### TASK GOAL
Copy out the lines of the records below, and only those lines, from the one with "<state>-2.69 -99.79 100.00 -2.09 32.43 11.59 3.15" through the one with "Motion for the", exactly as they appear.

### DATA

++++++

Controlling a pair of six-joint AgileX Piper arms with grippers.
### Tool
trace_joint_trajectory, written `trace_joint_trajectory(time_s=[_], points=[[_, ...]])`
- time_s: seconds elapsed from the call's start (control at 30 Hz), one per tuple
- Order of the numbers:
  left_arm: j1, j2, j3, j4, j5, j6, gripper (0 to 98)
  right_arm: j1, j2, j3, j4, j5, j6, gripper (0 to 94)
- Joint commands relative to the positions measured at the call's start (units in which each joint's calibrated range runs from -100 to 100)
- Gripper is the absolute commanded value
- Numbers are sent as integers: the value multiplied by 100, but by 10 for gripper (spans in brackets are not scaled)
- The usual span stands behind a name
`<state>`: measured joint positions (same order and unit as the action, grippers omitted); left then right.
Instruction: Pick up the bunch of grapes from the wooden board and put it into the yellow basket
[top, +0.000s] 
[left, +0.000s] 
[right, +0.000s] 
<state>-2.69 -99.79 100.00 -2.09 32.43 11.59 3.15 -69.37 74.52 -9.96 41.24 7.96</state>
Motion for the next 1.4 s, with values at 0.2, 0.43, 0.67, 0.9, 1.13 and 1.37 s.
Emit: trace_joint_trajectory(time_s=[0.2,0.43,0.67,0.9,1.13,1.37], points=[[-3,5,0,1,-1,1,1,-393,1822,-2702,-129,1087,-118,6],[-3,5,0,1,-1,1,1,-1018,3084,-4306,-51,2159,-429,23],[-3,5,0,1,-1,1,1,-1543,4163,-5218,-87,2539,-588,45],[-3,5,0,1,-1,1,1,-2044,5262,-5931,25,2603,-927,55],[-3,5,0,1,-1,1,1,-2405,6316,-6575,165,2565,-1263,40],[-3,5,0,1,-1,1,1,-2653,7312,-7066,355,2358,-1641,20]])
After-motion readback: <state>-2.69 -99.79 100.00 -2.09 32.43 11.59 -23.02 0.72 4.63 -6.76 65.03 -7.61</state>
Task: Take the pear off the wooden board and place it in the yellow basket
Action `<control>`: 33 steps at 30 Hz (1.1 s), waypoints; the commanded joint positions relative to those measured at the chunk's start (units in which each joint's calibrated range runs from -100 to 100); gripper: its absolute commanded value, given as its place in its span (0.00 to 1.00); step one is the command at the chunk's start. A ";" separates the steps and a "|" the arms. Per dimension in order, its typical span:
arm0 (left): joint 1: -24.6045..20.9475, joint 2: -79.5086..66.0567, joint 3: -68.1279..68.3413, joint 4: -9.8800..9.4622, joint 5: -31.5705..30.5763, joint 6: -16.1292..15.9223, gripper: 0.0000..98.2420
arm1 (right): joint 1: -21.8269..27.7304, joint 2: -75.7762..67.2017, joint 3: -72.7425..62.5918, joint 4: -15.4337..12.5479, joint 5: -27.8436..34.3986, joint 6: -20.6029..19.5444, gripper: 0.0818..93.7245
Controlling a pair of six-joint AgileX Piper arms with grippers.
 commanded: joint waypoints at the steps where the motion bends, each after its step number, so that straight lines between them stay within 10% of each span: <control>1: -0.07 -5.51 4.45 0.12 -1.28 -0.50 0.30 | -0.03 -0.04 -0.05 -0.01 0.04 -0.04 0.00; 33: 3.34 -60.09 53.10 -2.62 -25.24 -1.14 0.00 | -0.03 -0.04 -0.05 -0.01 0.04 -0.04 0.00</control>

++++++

### ANSWER FOR THIS EXERCISE
<state>-2.69 -99.79 100.00 -2.09 32.43 11.59 3.15 -69.37 74.52 -9.96 41.24 7.96</state>
Motion for the next 1.4 s, with values at 0.2, 0.43, 0.67, 0.9, 1.13 and 1.37 s.

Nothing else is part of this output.